On Thursday, Alex Jones hosted the most famous guest he’s ever had in Infowars’s Austin studio: Ye, the rapper who legally changed his name from Kanye West last year. For three long hours, Ye, accompanied by his new sidekick, the white supremacist Nick Fuentes, made headline-worthy remark after remark, mostly about Nazis. 

How does Ye feel about Nazis? He loves them, and Hitler too. Ye denied the Holocaust several times, praised the singer Ray J (whose 2007 release of a sex tape with Ye’s ex-wife, Kim Kardashian, prompted Kardashian to sue to have the tape suppressed), performed an ongoing impression of Israeli prime minister Benjamin Netanyahu, and dictated the terms of the show to Jones repeatedly over the course of the episode. Ye did not seem to be speaking from a healthy place, which is perhaps unsurprising for an artist who has repeatedly, and very publicly, struggled to accept a diagnosis of bipolar disorder

One of the main headlines that emerged from the interview was that Ye was so vociferous in his praise of Hitler that he made Alex Jones—yes, Alex Jones—uncomfortable. That’s not entirely untrue, but it’s also an oversimplification of the dynamic. Jones wasn’t uncomfortable enough to cut short his briefly relevant show, or to challenge Ye’s praise of Nazis or his denial that the Holocaust took place. (Jones compromised by declaring that “Hitler definitely killed some people,” give or take six million Jews). Jones capitalized on the attention Ye was driving by bringing in as many guests as he could fit onto the set. At one point, the show featured Fuentes, Jones, Ye, Infowars host Owen Shroyer, and “Stop the Steal” rally organizer Ari Alexander all sitting in the studio, with conspiracy theorist Laura Loomer joining by phone. 

What Jones did do was repeatedly offer Ye off-ramps for his more inflammatory statements, which the rapper repeatedly refused to take. The Infowars host tried to guide Ye—who until recently had been a successful partner with fashion labels such as Balenciaga and Adidas—to say what he liked about the Nazis was the design of their uniforms, only for Ye to clarify that “there are a lot of things I love about Hitler.” 

What Jones was doing was part of the Infowars playbook. Jones and his guests typically spend a lot of time offering media criticism, arguing that when mainstream news outlets publish quotes from the show, they are cherry-picked and out of context. Jones and Shroyer regularly make and host transgressive statements that attract attention, and then offer half-hearted walk-backs that they can use to claim that those who reported on the initial statements are the real sensationalists. Jones will, say, question whether the Sandy Hook massacre occurred, then declare that he’s not saying it didn’t, before concluding that he finds the whole affair suspicious, and then blame the news media for failing to quote him accurately. It’s an old game, and one that has cost him dramatically in court this year. (On Friday, Jones personally filed for bankruptcy protection in federal court in Texas, after having previously done so on behalf of his companies.) 

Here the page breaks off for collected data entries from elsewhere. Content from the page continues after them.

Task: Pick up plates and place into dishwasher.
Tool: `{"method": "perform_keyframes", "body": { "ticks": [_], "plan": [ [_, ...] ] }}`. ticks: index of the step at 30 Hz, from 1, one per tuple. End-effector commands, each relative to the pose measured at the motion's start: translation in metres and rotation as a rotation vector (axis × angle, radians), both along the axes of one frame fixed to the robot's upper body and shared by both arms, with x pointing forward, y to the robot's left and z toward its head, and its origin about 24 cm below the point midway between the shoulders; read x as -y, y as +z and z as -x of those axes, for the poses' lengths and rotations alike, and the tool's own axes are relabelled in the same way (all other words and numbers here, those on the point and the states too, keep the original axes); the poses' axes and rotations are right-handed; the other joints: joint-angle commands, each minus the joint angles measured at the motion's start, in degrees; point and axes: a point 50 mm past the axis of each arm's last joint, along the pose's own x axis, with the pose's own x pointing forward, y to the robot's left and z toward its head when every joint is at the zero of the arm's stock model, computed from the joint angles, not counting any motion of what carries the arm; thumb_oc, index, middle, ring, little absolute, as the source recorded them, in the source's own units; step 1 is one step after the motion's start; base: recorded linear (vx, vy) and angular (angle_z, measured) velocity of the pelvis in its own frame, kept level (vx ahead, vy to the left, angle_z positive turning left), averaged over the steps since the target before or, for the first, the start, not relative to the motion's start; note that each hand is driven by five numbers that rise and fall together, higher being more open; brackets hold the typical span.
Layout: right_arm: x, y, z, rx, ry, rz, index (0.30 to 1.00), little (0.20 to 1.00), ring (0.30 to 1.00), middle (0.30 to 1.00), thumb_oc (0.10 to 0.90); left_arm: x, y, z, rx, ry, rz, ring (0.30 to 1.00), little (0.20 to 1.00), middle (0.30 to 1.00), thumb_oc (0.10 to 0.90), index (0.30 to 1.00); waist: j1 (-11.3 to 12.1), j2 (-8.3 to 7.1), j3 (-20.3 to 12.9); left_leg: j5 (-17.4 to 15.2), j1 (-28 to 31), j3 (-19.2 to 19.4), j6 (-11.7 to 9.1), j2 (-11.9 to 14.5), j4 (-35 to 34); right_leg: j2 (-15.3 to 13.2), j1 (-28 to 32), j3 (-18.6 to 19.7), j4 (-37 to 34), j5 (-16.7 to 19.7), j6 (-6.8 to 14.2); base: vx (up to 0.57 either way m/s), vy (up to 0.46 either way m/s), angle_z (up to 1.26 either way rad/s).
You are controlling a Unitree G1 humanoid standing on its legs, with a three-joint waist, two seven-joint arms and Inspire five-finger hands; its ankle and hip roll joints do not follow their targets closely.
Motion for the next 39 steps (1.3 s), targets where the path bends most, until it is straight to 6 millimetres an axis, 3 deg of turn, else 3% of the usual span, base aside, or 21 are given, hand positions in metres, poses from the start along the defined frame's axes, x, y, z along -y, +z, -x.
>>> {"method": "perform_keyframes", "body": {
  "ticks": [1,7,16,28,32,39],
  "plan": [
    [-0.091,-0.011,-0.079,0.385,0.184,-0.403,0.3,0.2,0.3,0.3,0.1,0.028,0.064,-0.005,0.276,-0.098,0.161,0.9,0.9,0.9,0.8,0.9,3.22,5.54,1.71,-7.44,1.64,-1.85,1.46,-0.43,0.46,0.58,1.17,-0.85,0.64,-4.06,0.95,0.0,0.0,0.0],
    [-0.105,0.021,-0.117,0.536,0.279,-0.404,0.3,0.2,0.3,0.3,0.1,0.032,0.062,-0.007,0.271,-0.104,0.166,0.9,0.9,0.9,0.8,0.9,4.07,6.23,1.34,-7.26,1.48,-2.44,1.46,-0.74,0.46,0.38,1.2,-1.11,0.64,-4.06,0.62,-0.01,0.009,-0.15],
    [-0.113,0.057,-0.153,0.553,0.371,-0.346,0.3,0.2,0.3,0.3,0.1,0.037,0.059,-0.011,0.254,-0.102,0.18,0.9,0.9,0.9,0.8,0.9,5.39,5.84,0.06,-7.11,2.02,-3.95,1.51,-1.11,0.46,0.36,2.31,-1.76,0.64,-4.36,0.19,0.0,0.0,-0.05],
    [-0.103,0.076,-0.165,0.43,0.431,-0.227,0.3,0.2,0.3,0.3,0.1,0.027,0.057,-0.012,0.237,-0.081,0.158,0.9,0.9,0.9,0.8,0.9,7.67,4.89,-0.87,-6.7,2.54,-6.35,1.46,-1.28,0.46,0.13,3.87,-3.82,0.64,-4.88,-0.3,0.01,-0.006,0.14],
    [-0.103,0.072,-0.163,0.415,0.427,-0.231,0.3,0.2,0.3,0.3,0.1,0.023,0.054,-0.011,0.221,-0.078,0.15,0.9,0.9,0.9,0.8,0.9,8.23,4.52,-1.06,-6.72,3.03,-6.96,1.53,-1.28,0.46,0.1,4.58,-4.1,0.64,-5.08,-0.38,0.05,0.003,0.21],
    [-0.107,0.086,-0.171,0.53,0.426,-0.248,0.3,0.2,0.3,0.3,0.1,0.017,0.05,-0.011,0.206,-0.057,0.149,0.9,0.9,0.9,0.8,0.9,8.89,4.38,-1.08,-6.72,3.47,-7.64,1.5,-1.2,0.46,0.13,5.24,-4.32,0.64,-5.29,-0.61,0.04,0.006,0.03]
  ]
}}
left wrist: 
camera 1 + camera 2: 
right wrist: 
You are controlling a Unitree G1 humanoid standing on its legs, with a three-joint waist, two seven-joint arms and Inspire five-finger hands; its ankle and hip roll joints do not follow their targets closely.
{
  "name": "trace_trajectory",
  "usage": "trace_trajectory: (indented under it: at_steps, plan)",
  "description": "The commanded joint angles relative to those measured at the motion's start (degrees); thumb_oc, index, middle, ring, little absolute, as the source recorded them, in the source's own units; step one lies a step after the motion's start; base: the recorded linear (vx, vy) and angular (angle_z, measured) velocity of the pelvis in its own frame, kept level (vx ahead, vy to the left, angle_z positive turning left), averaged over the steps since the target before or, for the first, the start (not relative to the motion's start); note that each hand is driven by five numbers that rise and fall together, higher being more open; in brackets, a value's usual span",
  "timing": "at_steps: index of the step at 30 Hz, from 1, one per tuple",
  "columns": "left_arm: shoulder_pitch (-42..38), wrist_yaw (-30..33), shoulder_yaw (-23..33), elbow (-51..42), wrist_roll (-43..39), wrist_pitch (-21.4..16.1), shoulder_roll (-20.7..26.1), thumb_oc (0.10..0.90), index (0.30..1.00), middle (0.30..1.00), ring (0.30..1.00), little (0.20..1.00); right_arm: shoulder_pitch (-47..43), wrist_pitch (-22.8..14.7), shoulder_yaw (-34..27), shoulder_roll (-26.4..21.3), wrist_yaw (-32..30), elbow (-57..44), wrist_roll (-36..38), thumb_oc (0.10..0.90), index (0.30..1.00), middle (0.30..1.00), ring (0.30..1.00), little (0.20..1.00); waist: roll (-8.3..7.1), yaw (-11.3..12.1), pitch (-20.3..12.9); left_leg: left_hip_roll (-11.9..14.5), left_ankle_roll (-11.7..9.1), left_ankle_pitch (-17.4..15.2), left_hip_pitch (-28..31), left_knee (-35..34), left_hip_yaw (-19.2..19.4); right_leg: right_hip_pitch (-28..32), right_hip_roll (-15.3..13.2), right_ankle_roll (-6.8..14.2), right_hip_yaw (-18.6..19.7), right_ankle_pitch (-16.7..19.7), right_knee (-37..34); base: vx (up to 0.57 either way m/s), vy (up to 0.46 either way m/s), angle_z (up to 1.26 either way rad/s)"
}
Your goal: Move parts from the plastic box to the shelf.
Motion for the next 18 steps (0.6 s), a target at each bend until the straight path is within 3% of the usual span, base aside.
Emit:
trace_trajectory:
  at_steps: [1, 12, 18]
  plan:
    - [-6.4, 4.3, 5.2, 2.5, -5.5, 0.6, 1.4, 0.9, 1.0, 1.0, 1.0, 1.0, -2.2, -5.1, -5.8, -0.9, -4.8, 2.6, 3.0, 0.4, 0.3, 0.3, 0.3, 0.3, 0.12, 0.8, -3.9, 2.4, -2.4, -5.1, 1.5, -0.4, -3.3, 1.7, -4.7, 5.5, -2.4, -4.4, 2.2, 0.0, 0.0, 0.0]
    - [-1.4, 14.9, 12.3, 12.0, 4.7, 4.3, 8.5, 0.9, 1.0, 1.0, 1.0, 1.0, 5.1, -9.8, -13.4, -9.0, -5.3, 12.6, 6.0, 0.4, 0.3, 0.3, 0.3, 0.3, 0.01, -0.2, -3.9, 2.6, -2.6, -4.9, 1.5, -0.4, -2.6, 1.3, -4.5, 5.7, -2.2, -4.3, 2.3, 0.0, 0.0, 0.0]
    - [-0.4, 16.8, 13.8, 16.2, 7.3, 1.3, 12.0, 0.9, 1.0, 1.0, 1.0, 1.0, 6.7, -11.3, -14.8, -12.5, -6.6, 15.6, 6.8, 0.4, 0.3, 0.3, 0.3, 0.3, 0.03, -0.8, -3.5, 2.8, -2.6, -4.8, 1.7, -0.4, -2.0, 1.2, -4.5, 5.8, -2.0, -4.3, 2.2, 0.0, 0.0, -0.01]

Jones and Shroyer tried to employ the playbook with Ye. Late in the broadcast, Shroyer chastised the news media whose attention he and his boss were reveling in. “The story about this shouldn’t be about Nazis,” Shroyer began, attempting to claim that the real problem Ye was there to expose was transgender people, and gun violence in Chicago, and whatever bugbear the host wanted to rant about at any given moment. What was interesting on Thursday’s broadcast, though, was Ye’s refusal to play along. He accepted no attempts to temper his statements or put them into a different context. When Shroyer said that the story of the interview shouldn’t be about Nazis, Ye interrupted him: “I like Nazis, though,” he insisted. 

Ye is hardly the only antisemite that Alex Jones has invited on his show. He is, however, the only such guest who’s more famous than the host. Jones is a loud and forceful personality accustomed to dominating every room he’s in. (Even courtrooms!) But on Thursday’s broadcast, he was dramatically outshone by Ye, who doesn’t need Jones’s platform or audience, and who has spent his entire career saying what he intends to say, not what the white person next to him would rather he say. Accordingly, Jones spent the three hours not just deferring to Ye but being downright obsequious. When Jones interrupted him, Ye’d warn him not to do that, and Jones would nod, chastened. Ye would correct Jones when the host used language Ye didn’t approve of. When Jones uttered the words “I hope,” Ye told him to say, “I pray,” and when Jones did so, he corrected him to “I pray to Jesus Christ,” and Jones obeyed. The exchange was preserved on the internet, as Jones—who is still banned from Twitter—tweeted it from Ye’s phone live on the air, hours before Ye’s own account was suspended for twelve hours. 

In the end, the appearance represented its own little Infowar between the two men, and Jones eagerly, and shockingly, accepted second place. To paraphrase Ye, he offered a toast to the douchebag, indeed.